PROMPT: From the records below, please repeat exactly the line that has "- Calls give", the line that has "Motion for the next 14", and every line between them, and nothing else.

DATA FOR REVIEW:
=======
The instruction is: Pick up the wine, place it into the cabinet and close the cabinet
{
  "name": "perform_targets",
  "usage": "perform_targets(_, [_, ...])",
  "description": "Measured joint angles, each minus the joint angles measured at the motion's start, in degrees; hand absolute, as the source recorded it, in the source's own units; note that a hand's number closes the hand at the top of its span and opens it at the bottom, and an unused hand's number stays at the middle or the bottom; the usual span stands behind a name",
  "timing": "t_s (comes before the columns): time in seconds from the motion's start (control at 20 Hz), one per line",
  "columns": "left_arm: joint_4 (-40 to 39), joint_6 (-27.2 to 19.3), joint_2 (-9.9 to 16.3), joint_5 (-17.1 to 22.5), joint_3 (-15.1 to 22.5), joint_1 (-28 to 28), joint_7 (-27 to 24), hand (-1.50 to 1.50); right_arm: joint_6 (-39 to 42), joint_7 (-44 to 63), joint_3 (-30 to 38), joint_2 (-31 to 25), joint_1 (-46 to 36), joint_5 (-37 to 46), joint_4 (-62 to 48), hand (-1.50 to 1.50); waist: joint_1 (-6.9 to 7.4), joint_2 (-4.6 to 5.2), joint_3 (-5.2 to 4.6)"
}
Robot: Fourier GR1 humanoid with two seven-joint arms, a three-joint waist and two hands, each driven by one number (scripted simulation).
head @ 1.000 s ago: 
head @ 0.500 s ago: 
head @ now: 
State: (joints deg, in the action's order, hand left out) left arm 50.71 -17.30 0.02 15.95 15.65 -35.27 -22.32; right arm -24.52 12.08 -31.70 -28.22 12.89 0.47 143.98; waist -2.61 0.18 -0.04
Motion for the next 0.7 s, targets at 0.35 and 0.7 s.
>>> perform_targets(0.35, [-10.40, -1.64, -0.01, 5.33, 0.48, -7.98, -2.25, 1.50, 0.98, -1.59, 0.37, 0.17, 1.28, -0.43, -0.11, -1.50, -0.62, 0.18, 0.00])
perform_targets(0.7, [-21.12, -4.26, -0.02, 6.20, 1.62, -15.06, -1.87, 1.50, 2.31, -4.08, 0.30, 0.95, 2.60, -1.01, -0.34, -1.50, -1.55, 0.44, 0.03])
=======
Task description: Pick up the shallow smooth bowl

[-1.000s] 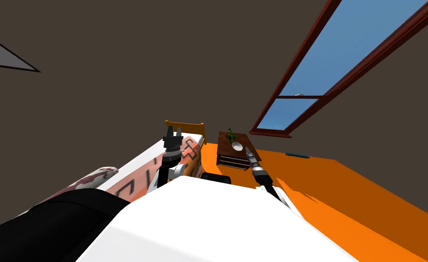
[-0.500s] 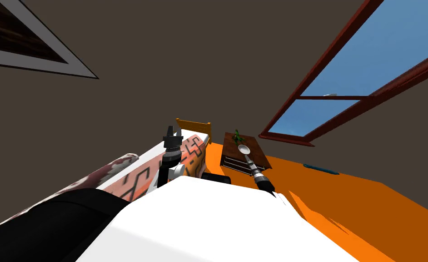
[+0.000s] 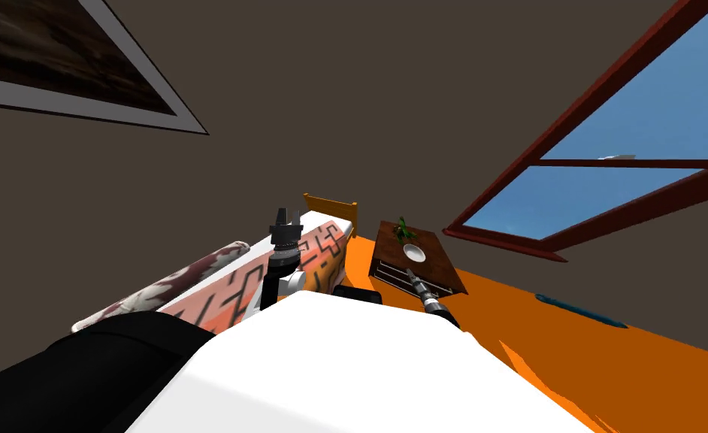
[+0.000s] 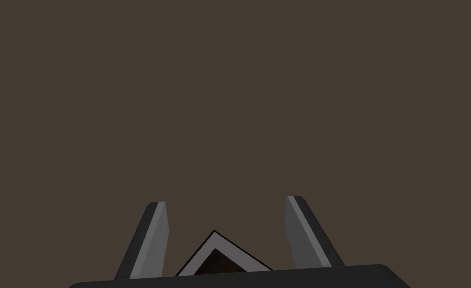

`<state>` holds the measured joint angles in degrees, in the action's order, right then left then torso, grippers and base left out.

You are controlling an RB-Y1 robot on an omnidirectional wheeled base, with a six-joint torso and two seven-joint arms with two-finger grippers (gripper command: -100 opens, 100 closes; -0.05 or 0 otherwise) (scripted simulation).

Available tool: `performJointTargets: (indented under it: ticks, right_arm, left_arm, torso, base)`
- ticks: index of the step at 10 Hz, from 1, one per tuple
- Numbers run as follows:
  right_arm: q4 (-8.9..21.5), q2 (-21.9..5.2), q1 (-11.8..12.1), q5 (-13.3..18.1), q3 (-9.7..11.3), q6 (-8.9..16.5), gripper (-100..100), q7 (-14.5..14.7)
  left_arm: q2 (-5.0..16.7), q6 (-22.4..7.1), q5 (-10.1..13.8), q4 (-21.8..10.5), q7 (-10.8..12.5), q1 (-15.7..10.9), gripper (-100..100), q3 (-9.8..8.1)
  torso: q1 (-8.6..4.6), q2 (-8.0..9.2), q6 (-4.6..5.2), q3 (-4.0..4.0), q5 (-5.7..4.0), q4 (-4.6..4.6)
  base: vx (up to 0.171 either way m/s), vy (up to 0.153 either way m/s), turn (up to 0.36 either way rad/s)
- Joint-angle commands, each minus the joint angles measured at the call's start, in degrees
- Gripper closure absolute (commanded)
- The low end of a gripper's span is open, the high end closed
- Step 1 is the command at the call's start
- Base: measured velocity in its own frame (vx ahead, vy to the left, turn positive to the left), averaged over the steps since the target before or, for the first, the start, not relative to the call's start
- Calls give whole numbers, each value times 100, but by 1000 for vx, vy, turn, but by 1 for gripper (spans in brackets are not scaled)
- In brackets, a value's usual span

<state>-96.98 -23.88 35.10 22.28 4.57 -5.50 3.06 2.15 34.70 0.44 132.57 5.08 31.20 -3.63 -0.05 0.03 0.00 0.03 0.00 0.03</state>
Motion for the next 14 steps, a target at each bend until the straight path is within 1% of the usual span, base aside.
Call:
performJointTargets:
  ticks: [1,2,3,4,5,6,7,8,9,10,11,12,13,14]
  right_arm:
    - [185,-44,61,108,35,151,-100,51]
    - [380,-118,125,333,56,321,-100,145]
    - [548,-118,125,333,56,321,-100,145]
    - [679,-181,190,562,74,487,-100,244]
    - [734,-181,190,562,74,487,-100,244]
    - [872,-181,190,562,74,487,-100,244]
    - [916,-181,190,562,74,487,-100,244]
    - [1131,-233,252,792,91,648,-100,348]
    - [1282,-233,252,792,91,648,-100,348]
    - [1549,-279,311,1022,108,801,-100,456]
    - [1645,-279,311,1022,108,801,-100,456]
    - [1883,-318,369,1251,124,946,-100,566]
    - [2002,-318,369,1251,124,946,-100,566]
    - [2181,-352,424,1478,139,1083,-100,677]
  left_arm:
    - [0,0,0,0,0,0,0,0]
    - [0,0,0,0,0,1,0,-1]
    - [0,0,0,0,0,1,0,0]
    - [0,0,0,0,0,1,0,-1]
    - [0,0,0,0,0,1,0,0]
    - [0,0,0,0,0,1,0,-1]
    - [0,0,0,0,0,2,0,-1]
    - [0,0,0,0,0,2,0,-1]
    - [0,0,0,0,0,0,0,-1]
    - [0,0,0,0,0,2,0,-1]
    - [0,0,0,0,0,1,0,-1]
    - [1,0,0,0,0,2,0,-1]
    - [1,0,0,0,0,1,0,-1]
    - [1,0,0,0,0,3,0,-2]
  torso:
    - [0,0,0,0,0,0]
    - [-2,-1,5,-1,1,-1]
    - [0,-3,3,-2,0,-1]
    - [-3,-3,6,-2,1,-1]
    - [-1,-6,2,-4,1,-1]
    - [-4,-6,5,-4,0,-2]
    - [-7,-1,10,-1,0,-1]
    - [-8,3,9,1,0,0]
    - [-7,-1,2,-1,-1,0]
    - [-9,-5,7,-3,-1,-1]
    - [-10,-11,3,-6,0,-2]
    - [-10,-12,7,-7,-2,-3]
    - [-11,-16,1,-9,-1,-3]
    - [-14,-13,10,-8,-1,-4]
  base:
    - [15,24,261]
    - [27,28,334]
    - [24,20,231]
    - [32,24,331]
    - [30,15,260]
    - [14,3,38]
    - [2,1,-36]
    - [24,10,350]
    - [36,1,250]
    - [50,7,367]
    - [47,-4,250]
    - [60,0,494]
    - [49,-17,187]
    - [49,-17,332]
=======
WRITTEN ANSWER:
- Calls give whole numbers, each value times 100, but by 1000 for vx, vy, turn, but by 1 for gripper (spans in brackets are not scaled)
- In brackets, a value's usual span

<state>-96.98 -23.88 35.10 22.28 4.57 -5.50 3.06 2.15 34.70 0.44 132.57 5.08 31.20 -3.63 -0.05 0.03 0.00 0.03 0.00 0.03</state>
Motion for the next 14 steps, a target at each bend until the straight path is within 1% of the usual span, base aside.

The output for this exercise is complete.